Why do so many hate reading?  I blame Dick and Jane.  If you are unfamiliar with the Dick and Jane books it is probably because you weren’t an elementary school student between 1930 and 1970.  Dick and Jane are the two main characters in a series of early readers.  A sample passage from a Dick and Jane Book:
Come, Dick.
Come and see.
Come, come.
Come and see.
Come and see Spot.
Look, Spot.
Oh, look.
Look and see.
Oh, see.

Boring.  Just dull.  The language, though simple enough for youngsters to understand, is in no way interesting or engaging.  You may not even be able to tell what is happening in the story without the aid of the illustrations.  Truth be told, there really isn’t much happening at all.  Now, I don’t mean to vilify Dick and Jane.  The Dick and Jane books were quite groundbreaking as early literature for children.  Dick and Jane taught many to read.  They are just lacking in one key area: fun.

THE DOCTOR AND THE CAT  In 1957 a small revolution in children’s literature was started when The Cat in the Hat was published by Random House.  The Cat in the Hat has had such an impact on children’s books that it, and other titles, have propelled author Theodor Seuss Geisel to near-legendary status.  Better known as Dr. Seuss, Geisel was already a successful author and illustrator when he decided to take a stab at the early reader market.  From a list of 250 words Seuss looked for the first two that rhymed and built a story around them using the rest of the words on the list.  A well-known passage from The Cat in the Hat:
We looked!
Then we saw him step in on the mat!
We looked!
And we saw him!
The Cat in the Hat!
And he said to us,
“Why do you sit there like that?”
“I know it is wet
and the sun is not sunny.
But we can have
lots of good fun that is funny!”

So, while Dick and Jane spend entire books telling each other to look at their dog, Sally, her brother, and The Cat break every rule in the house, make a gigantic mess and clean it all up in just before Mom comes home.  Which book would you rather read?
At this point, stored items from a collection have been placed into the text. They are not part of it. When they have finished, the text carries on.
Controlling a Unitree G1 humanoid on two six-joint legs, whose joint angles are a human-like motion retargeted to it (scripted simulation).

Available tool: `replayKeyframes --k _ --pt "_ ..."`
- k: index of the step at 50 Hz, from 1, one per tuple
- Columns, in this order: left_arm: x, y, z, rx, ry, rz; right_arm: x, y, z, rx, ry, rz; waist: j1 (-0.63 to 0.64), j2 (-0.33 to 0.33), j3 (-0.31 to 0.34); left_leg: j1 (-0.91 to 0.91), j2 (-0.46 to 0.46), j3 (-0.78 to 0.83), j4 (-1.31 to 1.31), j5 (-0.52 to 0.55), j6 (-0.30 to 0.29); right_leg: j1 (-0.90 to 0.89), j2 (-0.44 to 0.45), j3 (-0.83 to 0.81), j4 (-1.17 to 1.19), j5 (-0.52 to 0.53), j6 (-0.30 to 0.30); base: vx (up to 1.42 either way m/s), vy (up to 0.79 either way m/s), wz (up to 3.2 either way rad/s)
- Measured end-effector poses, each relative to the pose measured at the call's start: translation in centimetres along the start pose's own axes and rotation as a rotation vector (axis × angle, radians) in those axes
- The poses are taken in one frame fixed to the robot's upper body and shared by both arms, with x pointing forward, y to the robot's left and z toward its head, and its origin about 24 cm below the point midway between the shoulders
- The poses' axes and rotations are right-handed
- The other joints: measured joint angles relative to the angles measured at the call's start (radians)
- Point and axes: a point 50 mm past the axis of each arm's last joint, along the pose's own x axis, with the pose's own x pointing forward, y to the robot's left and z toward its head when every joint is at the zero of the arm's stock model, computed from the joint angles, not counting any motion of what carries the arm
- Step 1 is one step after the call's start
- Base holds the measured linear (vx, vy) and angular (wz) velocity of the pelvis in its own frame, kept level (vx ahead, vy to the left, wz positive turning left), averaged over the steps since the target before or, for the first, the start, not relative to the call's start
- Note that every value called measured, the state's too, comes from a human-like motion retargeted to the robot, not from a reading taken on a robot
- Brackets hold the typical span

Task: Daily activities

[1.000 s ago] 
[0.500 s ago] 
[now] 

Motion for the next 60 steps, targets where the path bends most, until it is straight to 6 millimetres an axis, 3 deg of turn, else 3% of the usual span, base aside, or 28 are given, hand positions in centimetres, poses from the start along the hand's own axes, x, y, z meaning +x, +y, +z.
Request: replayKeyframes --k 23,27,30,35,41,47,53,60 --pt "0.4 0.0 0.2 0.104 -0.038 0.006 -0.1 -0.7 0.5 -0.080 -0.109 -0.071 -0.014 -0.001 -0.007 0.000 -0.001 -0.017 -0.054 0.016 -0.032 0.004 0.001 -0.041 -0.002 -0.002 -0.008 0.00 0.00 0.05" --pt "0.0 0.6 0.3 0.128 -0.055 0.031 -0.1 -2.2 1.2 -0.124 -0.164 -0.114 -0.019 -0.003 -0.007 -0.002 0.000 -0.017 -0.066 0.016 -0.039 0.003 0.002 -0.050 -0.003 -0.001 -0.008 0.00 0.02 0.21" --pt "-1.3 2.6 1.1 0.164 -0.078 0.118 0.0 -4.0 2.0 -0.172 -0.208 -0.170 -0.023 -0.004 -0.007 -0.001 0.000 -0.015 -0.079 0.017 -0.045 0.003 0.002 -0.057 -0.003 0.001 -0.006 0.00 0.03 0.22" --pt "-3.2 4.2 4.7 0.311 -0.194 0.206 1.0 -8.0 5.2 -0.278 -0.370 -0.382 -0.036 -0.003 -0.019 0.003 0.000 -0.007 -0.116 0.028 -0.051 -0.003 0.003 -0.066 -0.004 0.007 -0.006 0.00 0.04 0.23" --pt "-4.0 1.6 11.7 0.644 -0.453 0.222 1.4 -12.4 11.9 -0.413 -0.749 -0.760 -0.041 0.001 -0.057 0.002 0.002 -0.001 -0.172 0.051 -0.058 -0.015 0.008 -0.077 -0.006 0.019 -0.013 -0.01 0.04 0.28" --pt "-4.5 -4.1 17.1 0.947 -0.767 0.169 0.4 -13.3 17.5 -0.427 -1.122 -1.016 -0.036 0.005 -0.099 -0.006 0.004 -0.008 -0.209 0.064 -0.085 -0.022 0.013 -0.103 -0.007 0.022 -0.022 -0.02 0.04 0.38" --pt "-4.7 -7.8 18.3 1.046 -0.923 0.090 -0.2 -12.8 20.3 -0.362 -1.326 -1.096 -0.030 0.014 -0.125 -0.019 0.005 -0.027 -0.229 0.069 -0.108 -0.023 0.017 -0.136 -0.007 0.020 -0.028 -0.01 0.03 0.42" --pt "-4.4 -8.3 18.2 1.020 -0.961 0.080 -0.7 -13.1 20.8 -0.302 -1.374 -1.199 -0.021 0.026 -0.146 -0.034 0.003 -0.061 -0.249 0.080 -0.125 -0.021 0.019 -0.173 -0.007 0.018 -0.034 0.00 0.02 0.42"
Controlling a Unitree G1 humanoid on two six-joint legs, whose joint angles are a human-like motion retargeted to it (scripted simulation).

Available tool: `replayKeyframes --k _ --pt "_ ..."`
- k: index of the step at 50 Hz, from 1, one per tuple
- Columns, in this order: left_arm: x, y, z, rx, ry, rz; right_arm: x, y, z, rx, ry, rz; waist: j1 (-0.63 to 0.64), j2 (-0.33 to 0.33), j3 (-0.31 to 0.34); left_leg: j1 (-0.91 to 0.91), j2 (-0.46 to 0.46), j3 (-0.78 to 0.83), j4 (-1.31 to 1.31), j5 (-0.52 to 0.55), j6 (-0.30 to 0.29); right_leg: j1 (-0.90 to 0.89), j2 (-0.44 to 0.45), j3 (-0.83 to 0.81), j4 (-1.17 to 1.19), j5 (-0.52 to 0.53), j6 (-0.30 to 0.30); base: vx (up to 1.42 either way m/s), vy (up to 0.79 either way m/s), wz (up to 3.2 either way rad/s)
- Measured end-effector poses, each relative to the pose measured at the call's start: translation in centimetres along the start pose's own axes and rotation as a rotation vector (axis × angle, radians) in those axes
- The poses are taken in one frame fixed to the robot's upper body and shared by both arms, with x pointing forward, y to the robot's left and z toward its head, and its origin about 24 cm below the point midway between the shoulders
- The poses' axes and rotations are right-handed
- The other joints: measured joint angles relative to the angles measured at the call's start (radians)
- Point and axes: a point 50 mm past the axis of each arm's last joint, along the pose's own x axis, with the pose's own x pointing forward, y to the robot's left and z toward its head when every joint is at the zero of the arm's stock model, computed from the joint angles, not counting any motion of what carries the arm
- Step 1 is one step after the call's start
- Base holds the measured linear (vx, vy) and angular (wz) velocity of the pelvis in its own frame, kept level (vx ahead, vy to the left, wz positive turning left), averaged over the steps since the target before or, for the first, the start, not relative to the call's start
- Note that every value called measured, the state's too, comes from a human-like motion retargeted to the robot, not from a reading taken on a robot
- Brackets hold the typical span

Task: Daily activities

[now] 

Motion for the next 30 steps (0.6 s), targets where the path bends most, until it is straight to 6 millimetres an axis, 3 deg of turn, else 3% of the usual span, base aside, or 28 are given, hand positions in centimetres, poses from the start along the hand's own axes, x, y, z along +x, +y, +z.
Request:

The whole paper is about ten times that length.  If any of you read this whole post then bravo.  Myself, I normally don't read blog posts this long that don't include pictures.


Andrew Pettit said...

I read all of it. Pretty good!

Will Strong said...

Wow, you're brave. There will be much more interesting posts coming up soon.

Will Strong said...

Will, I agree 100% of what you said and wrote. I think that as a teacher and a future mom your essay could really be helpful to the lives of the children who are influenced by books today. Love it!

Will Strong said...

Yes that Tiffany Strong who posted the last comment.

M.R. Weaver said...

I read it all too. I like hearing what you have to say... especially when you start the post with: "I feel very passionately on the subject..."

Good job sir!

Anthony Holden said...

You lost me--where are the pictures?


Cathy Witbeck said...

Those are freaky statistics. I hope I have raised my kids to be some of the ones who don't abandon books after high school. How sad. I can't imagine life without books. It would be like life without air.

kwistin said...

I read the whole post. And call me crazy, but I'd actually be interested to read the entire paper. This is a subject that I feel passionately about--in fact, I think it's one of the things that made me want to go into illustration. Interesting....

Honestly, I'd read the paper if you have it on ya sometime. Props.

Rachel J said...

Aw. This takes me back to our History Class with Bethanne and talking about Dr Suess. Good times. But I agree, Interesting Children's books are vitally important!